Substack is scrambling to contain fallout from a security breach that exposed user email addresses and phone numbers for months before detection. The newsletter platform discovered the unauthorized access on February 3rd, but the intrusion actually occurred back in October 2025, according to CEO Chris Best's disclosure email. While Substack insists passwords and payment data remain secure, the months-long gap between breach and detection raises serious questions about the company's security monitoring capabilities at a time when content platforms face mounting pressure to protect creator and subscriber data.
Substack just handed phishing scammers a potential goldmine. The newsletter platform started notifying users this week that a hacker accessed internal systems without authorization back in October 2025, exposing email addresses, phone numbers, and other metadata. But here's the kicker - Substack only discovered the breach on February 3rd, meaning the compromised data sat exposed for four months before anyone noticed.
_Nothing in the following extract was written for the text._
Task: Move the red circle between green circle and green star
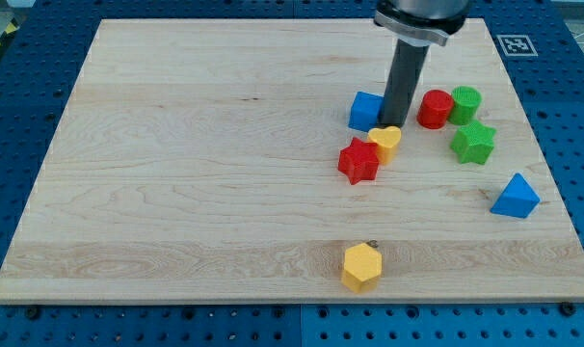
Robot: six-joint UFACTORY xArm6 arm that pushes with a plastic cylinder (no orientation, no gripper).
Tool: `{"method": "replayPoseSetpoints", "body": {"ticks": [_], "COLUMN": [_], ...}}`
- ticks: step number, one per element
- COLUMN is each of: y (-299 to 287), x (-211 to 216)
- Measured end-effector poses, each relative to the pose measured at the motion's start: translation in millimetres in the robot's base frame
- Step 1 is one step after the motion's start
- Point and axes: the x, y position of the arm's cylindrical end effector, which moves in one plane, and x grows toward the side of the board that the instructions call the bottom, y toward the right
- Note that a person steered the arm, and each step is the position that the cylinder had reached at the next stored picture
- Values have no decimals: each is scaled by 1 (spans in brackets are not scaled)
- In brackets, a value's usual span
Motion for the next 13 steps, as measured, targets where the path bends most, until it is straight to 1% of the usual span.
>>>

"On February 3rd, we identified evidence of a problem with our systems that allowed an unauthorized third party to access limited user data without permission, including email addresses, phone numbers, and other internal metadata," CEO Chris Best wrote in an email to affected account holders. The admission reveals a troubling blind spot in Substack's security infrastructure at a critical moment for the company.
Substack has been positioning itself as the go-to platform for independent creators and journalists fleeing traditional media, but this breach exposes the kind of security gaps that could make writers think twice. The company now claims it's fixed the vulnerability and launched a full investigation, but it's offered zero technical details about what actually went wrong or how an intruder managed to lurk undetected for months.
Best tried to soften the blow by emphasizing what wasn't compromised. Passwords remain secure, credit card numbers are safe, and other financial information stayed locked down, according to the company. "We do not have evidence that this information is being misused, but we encourage you to take extra caution with any emails or text messages you receive that may be suspicious," Best added in the disclosure.
But that's cold comfort for users whose contact information is now potentially circulating in dark web marketplaces. Email addresses and phone numbers are the basic building blocks of sophisticated phishing campaigns and social engineering attacks. Hackers can use this data to craft convincing impersonation emails or SMS messages targeting Substack users, potentially tricking them into handing over passwords or payment details that weren't part of the original breach.
The scope of the breach remains murky. Substack hasn't disclosed how many users were affected, and the notification emails appear to have gone out selectively. Several reporters at The Verge who actively use Substack accounts confirmed they didn't receive breach notifications, suggesting either a targeted compromise or that Substack is still identifying affected users.
This incident lands at an awkward time for Substack, which has been fighting to maintain its position as the creator economy's newsletter darling. The platform faces mounting competition from Meta's newsletter initiatives, Twitter's revamped subscription features, and traditional email marketing tools adding creator-friendly features. A major security incident that took four months to detect doesn't exactly inspire confidence in creators who've built their entire businesses on the platform.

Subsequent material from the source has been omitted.